# EXERCISE DESCRIPTION
Which lines in the data contain the word "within"? Please copy each of them.

# ENTRIES SUPPLIED
=-=-=-=-=

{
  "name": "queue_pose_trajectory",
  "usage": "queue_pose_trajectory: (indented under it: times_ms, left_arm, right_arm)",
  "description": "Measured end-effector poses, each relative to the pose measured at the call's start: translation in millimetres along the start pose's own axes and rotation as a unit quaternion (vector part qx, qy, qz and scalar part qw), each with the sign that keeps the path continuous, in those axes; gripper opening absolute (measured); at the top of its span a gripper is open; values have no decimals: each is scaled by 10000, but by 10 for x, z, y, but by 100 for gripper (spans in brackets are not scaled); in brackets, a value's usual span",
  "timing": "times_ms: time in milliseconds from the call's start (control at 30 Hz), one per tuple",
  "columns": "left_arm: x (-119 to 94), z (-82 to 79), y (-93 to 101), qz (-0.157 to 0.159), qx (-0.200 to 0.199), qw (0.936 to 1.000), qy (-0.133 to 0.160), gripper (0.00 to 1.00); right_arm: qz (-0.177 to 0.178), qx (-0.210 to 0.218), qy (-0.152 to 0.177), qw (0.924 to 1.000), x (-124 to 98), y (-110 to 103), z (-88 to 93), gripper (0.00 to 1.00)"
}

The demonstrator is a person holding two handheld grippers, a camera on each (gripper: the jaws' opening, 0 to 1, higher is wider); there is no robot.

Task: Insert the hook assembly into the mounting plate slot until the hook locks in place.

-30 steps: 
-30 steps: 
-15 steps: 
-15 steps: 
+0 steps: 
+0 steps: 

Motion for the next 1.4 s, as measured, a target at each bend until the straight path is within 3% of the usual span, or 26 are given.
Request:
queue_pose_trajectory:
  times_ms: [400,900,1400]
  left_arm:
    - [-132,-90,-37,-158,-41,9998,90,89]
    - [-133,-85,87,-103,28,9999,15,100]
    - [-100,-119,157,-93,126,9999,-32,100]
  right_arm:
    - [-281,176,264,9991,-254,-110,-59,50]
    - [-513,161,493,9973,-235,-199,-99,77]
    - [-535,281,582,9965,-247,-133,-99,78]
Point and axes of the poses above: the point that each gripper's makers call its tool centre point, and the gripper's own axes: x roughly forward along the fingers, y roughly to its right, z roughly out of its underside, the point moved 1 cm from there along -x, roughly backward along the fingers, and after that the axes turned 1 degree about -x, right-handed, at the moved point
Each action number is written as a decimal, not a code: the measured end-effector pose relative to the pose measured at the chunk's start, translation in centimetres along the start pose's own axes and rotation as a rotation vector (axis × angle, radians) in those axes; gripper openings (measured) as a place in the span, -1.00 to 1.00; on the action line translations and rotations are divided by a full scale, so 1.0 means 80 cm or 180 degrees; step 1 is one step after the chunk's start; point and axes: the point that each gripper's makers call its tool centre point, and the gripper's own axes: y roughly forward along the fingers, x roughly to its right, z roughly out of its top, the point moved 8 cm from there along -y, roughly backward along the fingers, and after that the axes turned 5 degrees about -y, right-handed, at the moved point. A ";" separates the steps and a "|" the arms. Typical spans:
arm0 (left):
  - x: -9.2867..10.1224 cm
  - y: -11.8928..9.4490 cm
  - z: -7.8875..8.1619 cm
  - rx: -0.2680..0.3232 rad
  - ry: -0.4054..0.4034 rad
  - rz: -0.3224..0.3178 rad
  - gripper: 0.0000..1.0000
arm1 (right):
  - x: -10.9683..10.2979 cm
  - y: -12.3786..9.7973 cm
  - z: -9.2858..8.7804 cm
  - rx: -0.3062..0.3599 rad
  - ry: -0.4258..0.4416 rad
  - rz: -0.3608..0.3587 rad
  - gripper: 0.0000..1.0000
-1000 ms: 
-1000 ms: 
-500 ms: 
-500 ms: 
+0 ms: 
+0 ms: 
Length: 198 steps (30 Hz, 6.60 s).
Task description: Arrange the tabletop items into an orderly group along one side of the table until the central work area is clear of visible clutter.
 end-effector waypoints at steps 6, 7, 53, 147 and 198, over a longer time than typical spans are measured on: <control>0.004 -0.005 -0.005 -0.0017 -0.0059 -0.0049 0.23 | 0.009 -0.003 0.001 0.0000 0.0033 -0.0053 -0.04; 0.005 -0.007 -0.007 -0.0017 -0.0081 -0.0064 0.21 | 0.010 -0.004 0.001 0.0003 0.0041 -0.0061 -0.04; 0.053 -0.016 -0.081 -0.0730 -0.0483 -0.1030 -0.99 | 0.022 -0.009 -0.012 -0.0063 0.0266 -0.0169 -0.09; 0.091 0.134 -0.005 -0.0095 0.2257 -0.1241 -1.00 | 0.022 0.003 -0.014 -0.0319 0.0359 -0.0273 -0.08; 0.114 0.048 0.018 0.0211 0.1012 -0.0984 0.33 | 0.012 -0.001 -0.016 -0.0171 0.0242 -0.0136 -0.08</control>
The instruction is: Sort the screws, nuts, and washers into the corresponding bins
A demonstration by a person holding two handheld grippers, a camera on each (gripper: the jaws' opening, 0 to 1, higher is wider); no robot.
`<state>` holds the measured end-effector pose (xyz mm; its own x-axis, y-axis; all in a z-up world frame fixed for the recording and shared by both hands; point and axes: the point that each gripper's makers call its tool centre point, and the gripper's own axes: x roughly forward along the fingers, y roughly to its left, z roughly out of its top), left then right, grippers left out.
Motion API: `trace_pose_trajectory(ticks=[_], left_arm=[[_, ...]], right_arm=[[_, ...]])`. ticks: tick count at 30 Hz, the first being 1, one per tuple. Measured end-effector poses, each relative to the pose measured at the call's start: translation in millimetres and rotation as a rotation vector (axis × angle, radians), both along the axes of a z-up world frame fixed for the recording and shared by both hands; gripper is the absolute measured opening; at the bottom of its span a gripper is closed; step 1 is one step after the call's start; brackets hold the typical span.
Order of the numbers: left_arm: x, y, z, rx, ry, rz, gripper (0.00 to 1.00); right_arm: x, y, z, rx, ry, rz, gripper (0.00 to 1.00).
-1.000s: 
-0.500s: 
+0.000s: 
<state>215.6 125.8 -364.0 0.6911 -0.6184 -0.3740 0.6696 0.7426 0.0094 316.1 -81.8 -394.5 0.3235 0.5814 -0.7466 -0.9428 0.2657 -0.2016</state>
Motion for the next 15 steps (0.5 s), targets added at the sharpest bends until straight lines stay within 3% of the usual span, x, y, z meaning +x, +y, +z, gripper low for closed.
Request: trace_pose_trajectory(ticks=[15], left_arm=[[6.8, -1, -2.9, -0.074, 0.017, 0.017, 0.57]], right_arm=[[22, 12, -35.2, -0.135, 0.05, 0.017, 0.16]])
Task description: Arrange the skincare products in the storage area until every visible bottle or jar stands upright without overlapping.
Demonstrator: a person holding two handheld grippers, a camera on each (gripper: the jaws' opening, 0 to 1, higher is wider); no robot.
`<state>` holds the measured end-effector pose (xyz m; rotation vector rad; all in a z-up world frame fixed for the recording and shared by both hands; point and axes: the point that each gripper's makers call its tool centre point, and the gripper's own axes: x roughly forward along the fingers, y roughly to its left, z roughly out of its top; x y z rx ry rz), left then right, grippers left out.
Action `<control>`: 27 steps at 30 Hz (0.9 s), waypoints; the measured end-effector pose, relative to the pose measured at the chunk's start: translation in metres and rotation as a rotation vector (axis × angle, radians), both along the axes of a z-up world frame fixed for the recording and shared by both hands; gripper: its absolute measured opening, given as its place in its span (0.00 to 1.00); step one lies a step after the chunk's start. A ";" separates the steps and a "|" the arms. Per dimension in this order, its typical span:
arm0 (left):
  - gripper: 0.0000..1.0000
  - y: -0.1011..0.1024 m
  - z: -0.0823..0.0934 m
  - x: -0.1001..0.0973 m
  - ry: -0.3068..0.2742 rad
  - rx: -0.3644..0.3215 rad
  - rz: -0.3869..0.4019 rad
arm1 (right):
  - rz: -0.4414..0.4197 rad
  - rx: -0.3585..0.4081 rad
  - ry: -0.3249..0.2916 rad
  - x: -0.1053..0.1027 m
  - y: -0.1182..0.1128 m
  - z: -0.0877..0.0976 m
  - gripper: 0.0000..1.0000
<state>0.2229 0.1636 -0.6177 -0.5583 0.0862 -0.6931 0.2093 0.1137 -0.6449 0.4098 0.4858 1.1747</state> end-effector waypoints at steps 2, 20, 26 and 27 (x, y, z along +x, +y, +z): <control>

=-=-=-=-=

# ANSWER TO THE PROBLEM
Motion for the next 1.4 s, as measured, a target at each bend until the straight path is within 3% of the usual span, or 26 are given.
Motion for the next 15 steps (0.5 s), targets added at the sharpest bends until straight lines stay within 3% of the usual span, x, y, z meaning +x, +y, +z, gripper low for closed.

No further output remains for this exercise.